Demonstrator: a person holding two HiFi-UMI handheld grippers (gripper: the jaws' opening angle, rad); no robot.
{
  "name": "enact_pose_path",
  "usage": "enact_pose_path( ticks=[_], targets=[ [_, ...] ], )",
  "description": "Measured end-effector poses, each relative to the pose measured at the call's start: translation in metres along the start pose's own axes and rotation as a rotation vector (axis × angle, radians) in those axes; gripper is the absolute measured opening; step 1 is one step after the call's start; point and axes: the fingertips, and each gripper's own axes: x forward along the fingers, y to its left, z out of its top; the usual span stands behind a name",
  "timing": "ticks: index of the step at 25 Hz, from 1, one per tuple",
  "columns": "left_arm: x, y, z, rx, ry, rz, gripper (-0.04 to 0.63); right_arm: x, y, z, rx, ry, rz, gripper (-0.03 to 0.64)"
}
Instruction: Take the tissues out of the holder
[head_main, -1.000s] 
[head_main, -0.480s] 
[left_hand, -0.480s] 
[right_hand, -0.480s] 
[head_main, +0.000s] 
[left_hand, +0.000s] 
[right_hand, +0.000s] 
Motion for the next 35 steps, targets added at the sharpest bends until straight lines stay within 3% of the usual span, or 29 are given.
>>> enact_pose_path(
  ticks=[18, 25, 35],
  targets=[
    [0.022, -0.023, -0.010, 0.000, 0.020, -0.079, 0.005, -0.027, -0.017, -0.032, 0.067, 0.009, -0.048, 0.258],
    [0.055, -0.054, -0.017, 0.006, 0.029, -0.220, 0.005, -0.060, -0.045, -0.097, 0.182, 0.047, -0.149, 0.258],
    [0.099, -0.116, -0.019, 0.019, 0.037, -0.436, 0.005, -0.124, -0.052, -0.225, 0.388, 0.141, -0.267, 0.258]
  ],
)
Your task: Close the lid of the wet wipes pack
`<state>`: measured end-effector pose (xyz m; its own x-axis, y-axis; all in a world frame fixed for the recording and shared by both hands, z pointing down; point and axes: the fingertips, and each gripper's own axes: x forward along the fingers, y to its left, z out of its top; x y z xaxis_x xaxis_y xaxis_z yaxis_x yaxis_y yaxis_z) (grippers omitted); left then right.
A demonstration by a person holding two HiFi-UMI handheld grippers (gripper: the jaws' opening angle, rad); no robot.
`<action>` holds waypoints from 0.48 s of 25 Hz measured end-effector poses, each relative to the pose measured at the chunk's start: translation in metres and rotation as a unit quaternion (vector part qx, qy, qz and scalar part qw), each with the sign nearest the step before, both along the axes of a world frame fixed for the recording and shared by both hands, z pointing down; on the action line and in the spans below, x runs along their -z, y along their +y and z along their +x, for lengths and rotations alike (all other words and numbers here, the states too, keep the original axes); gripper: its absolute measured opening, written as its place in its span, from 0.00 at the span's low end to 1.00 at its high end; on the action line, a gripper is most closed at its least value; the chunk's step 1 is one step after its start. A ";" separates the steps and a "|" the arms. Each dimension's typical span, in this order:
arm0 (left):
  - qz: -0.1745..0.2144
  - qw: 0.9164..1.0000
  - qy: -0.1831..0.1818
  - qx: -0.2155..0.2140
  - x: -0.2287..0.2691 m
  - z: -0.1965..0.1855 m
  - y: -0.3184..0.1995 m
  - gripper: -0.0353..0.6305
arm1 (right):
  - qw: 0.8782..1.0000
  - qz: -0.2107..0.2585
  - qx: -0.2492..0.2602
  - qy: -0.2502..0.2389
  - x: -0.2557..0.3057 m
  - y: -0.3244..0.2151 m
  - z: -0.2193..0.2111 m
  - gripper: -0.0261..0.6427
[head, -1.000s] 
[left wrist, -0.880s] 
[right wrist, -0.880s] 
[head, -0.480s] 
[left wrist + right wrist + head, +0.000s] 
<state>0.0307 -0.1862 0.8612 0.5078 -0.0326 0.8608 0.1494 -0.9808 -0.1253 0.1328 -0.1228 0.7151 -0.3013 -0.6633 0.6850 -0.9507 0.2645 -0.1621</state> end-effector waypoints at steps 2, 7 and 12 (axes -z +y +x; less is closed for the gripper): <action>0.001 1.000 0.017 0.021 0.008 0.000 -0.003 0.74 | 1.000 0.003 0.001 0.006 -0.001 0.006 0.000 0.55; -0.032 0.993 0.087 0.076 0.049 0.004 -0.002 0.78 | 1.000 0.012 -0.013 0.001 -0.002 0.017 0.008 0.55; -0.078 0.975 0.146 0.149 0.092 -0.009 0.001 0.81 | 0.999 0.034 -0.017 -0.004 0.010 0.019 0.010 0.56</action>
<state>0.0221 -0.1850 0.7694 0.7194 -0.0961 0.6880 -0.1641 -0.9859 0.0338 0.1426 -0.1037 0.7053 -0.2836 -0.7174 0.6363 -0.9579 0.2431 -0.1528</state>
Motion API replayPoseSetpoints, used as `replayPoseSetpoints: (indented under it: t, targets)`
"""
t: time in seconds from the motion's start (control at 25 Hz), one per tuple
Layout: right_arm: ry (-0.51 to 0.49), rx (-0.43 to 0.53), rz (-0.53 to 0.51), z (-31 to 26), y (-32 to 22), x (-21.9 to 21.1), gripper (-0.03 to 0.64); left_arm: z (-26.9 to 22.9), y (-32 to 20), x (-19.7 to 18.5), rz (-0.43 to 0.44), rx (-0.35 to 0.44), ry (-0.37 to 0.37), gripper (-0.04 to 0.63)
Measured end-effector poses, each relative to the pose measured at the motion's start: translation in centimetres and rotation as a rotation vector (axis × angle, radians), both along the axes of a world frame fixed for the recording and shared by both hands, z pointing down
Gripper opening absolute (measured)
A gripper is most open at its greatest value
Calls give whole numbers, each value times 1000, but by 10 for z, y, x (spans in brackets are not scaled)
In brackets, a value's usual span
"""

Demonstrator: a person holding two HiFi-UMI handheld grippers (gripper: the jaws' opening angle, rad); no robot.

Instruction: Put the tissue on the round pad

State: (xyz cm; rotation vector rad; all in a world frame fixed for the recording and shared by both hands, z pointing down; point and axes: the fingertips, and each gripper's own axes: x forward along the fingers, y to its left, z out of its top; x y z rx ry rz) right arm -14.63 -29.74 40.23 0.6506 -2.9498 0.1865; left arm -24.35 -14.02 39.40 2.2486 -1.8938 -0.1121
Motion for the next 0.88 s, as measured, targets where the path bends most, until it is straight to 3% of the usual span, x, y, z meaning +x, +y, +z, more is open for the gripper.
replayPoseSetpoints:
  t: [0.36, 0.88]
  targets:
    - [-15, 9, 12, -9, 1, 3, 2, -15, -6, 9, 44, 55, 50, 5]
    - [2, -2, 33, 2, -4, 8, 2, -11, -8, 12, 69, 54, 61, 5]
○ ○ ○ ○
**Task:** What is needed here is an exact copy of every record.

**Response area:**
Demonstrator: a person holding two HiFi-UMI handheld grippers (gripper: the jaws' opening angle, rad); no robot.
{
  "name": "enact_pose_path",
  "usage": "enact_pose_path( ticks=[_], targets=[ [_, ...] ], )",
  "description": "Measured end-effector poses, each relative to the pose measured at the call's start: translation in metres along the start pose's own axes and rotation as a rotation vector (axis × angle, radians) in those axes; gripper is the absolute measured opening; step 1 is one step after the call's start; point and axes: the fingertips, and each gripper's own axes: x forward along the fingers, y to its left, z out of its top; the usual span stands behind a name",
  "timing": "ticks: index of the step at 25 Hz, from 1, one per tuple",
  "columns": "left_arm: x, y, z, rx, ry, rz, gripper (-0.04 to 0.63); right_arm: x, y, z, rx, ry, rz, gripper (-0.03 to 0.64)"
}
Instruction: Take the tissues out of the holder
[head_main, -1.000s] 
[head_main, -0.480s] 
[left_hand, -0.480s] 
[right_hand, -0.480s] 
[head_main, +0.000s] 
[left_hand, +0.000s] 
[right_hand, +0.000s] 
Motion for the next 35 steps, targets added at the sharpest bends until straight lines stay within 3% of the usual span, or 29 are given.
>>> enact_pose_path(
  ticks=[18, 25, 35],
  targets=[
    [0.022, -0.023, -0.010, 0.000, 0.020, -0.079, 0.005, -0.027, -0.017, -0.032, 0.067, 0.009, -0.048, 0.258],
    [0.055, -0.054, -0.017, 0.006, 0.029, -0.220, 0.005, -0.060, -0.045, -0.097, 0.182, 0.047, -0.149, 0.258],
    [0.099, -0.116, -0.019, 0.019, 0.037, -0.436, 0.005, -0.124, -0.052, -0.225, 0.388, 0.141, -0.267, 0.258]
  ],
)
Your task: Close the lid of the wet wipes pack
`<state>`: measured end-effector pose (xyz m; its own x-axis, y-axis; all in a world frame fixed for the recording and shared by both hands, z pointing down; point and axes: the fingertips, and each gripper's own axes: x forward along the fingers, y to its left, z out of its top; x y z xaxis_x xaxis_y xaxis_z yaxis_x yaxis_y yaxis_z) (grippers omitted); left then right.
A demonstration by a person holding two HiFi-UMI handheld grippers (gripper: the jaws' opening angle, rad); no robot.
`<action>` holds waypoints from 0.48 s of 25 Hz measured end-effector poses, each relative to the pose measured at the chunk's start: translation in metres and rotation as a unit quaternion (vector part qx, qy, qz and scalar part qw), each with the sign nearest the step before, both along the axes of a world frame fixed for the recording and shared by both hands, z pointing down; on the action line and in the spans below, x runs along their -z, y along their +y and z along their +x, for lengths and rotations alike (all other words and numbers here, the states too, keep the original axes); gripper: its absolute measured opening, written as its place in its span, from 0.00 at the span's low end to 1.00 at its high end; on the action line, a gripper is most closed at its least value; the chunk's step 1 is one step after its start. A ";" separates the steps and a "|" the arms. Each dimension's typical span, in this order:
arm0 (left):
  - qz: -0.1745..0.2144
  - qw: 0.9164..1.0000
  - qy: -0.1831..0.1818
  - qx: -0.2155..0.2140
  - x: -0.2287..0.2691 m
  - z: -0.1965..0.1855 m
  - y: -0.3184..0.1995 m
  - gripper: -0.0353..0.6305
arm1 (right):
  - qw: 0.8782..1.0000
  - qz: -0.2107..0.2585
  - qx: -0.2492..0.2602
  - qy: -0.2502..0.2389
  - x: -0.2557..0.3057 m
  - y: -0.3244..0.2151 m
  - z: -0.2193..0.2111 m
  - gripper: -0.0261..0.6427
[head, -1.000s] 
[left wrist, -0.880s] 
[right wrist, -0.880s] 
[head, -0.480s] 
[left wrist + right wrist + head, +0.000s] 
<state>0.0307 -0.1862 0.8612 0.5078 -0.0326 0.8608 0.1494 -0.9808 -0.1253 0.1328 -0.1228 0.7151 -0.3013 -0.6633 0.6850 -0.9507 0.2645 -0.1621</state> end-effector waypoints at steps 2, 7 and 12 (axes -z +y +x; less is closed for the gripper): <action>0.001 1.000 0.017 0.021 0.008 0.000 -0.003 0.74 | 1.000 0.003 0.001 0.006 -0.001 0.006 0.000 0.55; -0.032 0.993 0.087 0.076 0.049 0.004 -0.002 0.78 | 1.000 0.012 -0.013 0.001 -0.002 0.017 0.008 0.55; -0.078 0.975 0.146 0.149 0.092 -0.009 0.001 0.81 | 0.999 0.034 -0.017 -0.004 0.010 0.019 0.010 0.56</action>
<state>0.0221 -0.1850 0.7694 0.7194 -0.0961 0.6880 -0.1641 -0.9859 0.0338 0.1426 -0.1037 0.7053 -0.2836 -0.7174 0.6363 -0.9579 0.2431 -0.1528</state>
Motion API replayPoseSetpoints, used as `replayPoseSetpoints: (indented under it: t, targets)`
"""
t: time in seconds from the motion's start (control at 25 Hz), one per tuple
Layout: right_arm: ry (-0.51 to 0.49), rx (-0.43 to 0.53), rz (-0.53 to 0.51), z (-31 to 26), y (-32 to 22), x (-21.9 to 21.1), gripper (-0.03 to 0.64); left_arm: z (-26.9 to 22.9), y (-32 to 20), x (-19.7 to 18.5), rz (-0.43 to 0.44), rx (-0.35 to 0.44), ry (-0.37 to 0.37), gripper (-0.04 to 0.63)
Measured end-effector poses, each relative to the pose measured at the motion's start: translation in centimetres and rotation as a rotation vector (axis × angle, radians), both along the axes of a world frame fixed for the recording and shared by both hands, z pointing down
Gripper opening absolute (measured)
A gripper is most open at its greatest value
Calls give whole numbers, each value times 1000, but by 10 for z, y, x (spans in brackets are not scaled)
In brackets, a value's usual span
"""

Demonstrator: a person holding two HiFi-UMI handheld grippers (gripper: the jaws' opening angle, rad); no robot.

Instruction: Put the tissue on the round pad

State: (xyz cm; rotation vector rad; all in a world frame fixed for the recording and shared by both hands, z pointing down; point and axes: the fingertips, and each gripper's own axes: x forward along the fingers, y to its left, z out of its top; x y z rx ry rz) right arm -14.63 -29.74 40.23 0.6506 -2.9498 0.1865; left arm -24.35 -14.02 39.40 2.2486 -1.8938 -0.1121
Motion for the next 0.88 s, as measured, targets where the path bends most, until it is straight to 3% of the usual span, x, y, z meaning +x, +y, +z, more is open for the gripper.
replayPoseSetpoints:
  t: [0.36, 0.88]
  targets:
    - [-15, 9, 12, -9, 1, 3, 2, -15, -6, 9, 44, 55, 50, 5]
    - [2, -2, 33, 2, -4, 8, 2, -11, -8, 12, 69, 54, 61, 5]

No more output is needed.